Ribosome demand is necessary for the positive correlation between mean protein expression and protein noise.

(A) The relationship between mean protein expression and protein noise at different translational burst frequencies obtained from stochastic simulations with the model incorporating ribosome demand along with transcriptional and translational bursting. The ribosome demand was modeled using function 16 (Table S1). For each transcriptional burst frequency, the translational efficiency was altered by changing the translation initiation rate (TLinit) while rest of the parameters were kept constant. (B) Stochastic simulations where mean protein expression was altered by changing base translation initiation rate (TLinit), thus altering ribosome demand, but keeping ribosome traversal speed constant, maintained positive correlation between mean protein expression and noise. This was done by keeping KHill constant at specific values during simulations that constrained the traversal time (Eq. 10). (C) Stochastic simulations where mean protein expression was altered by changing the ribosome traversal speed (Eq. 10) but keeping the base translation initiation rate (TLinit) constant, and thus, not allowing variation in ribosome demand with changes in ribosome traversal rate, abolished the positive correlation between mean protein expression and protein noise.

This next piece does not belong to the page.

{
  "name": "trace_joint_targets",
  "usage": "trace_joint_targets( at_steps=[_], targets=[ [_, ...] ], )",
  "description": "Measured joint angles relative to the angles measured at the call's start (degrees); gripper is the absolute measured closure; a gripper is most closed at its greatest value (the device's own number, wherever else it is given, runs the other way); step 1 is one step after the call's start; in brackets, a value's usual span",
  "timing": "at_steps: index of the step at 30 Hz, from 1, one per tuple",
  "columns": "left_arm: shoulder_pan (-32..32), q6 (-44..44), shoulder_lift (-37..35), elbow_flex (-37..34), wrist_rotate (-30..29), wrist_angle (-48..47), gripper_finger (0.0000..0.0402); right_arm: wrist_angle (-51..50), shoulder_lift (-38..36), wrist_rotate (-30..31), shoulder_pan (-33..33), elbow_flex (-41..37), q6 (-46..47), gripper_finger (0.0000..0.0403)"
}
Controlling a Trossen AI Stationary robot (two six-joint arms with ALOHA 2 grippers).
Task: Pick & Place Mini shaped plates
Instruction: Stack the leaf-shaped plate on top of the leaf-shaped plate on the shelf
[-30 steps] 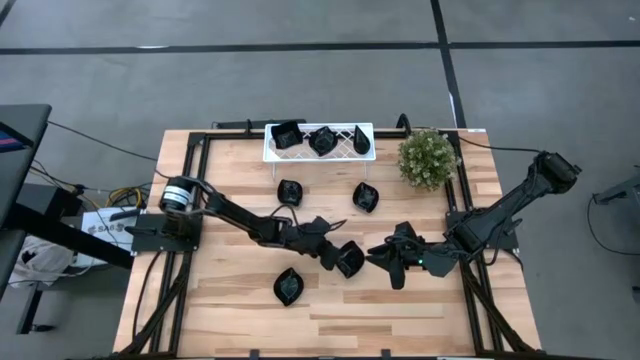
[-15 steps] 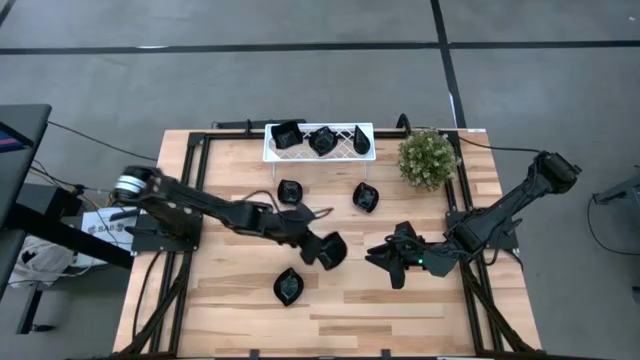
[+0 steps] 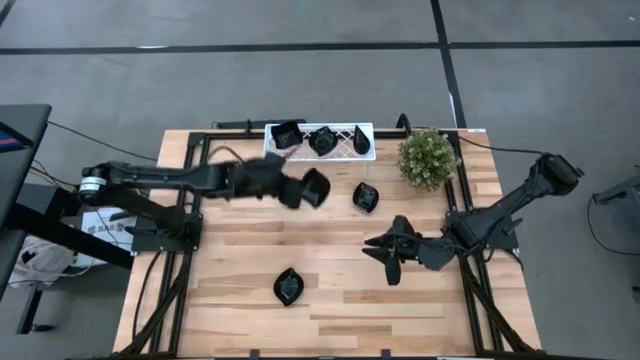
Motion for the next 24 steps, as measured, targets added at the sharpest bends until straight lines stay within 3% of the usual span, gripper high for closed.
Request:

Impact of changes in translational efficiency on protein noise is dependent on the transcriptional burst characteristics of promoters

(A) Gene-promoter construct for genomic integration and noise measurement (B) Noise estimation from a homogeneous group of cells with similar cell size and complexity (C) Protein noise (DM)15 vs burst frequency values for yeast genes. Burst frequency values were estimated from single-cell RNA-seq data40 using the method described by Kim and Marioni (2013)44. (D) Measured mean protein expression and protein noise of the promoters of RPL35A, RPG1, CPA2 and QCR2 with the wild-type GFP gene. (E) Relationship between normalized protein noise and normalized mean expression of the GFP mutants in the bursty promoters CPA2 and QCR2. (F) Relationship between normalized protein noise and normalized mean expression of the GFP mutants in the non-bursty promoters RPG1 and RPL35A.